Too often these days, conferences are little more than a cattle market, with speakers banging either a corporate or self-promotional drum in a way that ends up sounding tuneless, hollow and inauthentic and dull. BIF isn't free from self-promotion, but its small confines (about 300 people in the audience) and its friendly, lowkey vibe hums with a sense of simmering intelligence and respect. By no means was every presentation a home run, but speakers had clearly been briefed to trot out more than the same ol' PowerPoint deck and well-oiled speech— and the eclectic curation of much more than the usual faces of the conference circuit was genuinely inspiring.
John Winsor told of turning the potentially crushing disappointment of his young son into a moment of triumph.
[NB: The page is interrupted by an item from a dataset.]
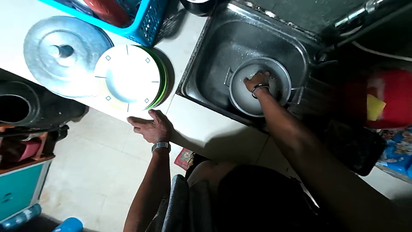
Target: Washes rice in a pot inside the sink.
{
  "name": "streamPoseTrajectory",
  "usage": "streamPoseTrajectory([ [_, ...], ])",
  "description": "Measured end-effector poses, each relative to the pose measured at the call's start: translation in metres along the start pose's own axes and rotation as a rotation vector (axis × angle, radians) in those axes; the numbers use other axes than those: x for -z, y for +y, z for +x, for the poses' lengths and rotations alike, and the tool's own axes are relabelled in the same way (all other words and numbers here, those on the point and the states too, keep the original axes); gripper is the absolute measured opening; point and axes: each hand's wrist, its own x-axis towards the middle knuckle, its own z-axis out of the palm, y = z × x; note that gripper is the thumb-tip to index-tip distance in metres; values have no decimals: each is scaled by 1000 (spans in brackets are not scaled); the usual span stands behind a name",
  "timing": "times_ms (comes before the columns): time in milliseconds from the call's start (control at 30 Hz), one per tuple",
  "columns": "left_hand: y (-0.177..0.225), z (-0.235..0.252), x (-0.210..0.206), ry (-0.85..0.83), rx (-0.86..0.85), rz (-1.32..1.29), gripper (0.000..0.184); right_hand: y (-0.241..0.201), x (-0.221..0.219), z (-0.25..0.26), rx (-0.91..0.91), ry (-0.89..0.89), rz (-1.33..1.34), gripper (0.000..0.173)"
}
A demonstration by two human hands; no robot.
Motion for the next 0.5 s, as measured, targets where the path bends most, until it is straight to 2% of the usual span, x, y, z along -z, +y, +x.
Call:
streamPoseTrajectory([
  [100,-2,2,-3,-3,2,11,89,-5,-4,-7,163,-21,-59,70],
  [233,-3,2,-4,14,-3,12,89,1,-15,-16,478,-89,-177,55],
  [367,-4,2,-5,26,-12,15,90,24,-22,-27,797,-210,-387,29],
  [500,-4,2,-5,32,-5,16,90,61,-31,-18,965,-379,-567,22],
])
When Harry, aged 8, sent a letter with drawings of his plane designs into Boeing, he promptly received a form letter telling him, in so many words, to stuff off. Winsor blogged about his moral dilemma of whether or how to break the news to Harry. Before you could say "ooh look, a media sensation," television crews had been dispatched, Boeing was issuing mea culpas, and Harry was being flown out to get the VIP treatment at Boeing's HQ in Seattle. As Winsor told it, "an 8 year old kid draws a picture and changes corporate policy at the 28th largest corporation in the world." Now, I'm not necessarily convinced that Boeing would have jumped on this story had Harry's dad not been an influential bigwig in the world of advertising, marketing and social media, but all the same, both Winsor and Boeing were primed to take something positive from an unfortunate moment.
One other story grounded things for me, introducing a useful reminder that it's not enough to sit back and wait for serendipity to strike. Lean forward to figure out how to make the right things happen. Gerard van Grinsven was a VP at the fancy Ritz Carlton hotel chain when he was lured away from a life of small shampoo bottles and in-room dining to head up the Henry Ford West Bloomfield Hospital in Michigan. Hardly an obvious career move. But as the exuberant Dutchman told his tale, he explained that in fact he suspected that maybe his experience was just what the snarled up healthcare industry needed. By applying the lens and principles of the hotel industry to a hospital, van Grinsven and his team have created an institution that focuses on positive forces such as education, healthy eating and happiness as much as it does on surgery and treatment. "People who have no business being in the hospital come to eat there," van Grinsven beamed of his in-hospital, revenue-generating restaurants. "We've had nine wedding enquiries! Go figure!" Given that the American healthcare system will go broke unless preventive care becomes a key part of the equation, such moves are purely in the interest of the organizing corporation. Yet this is one powerful example of smart thinking from a team willing to try something different equating to good business.
Innovation doesn't happen just because someone is primed, ready and motivated. Numerous forces are necessary for scaled success. But if BIF did one thing this year, it was to deliver a forceful reminder of the role that individuals can play in creating the world they want to live in. So? What are you waiting for?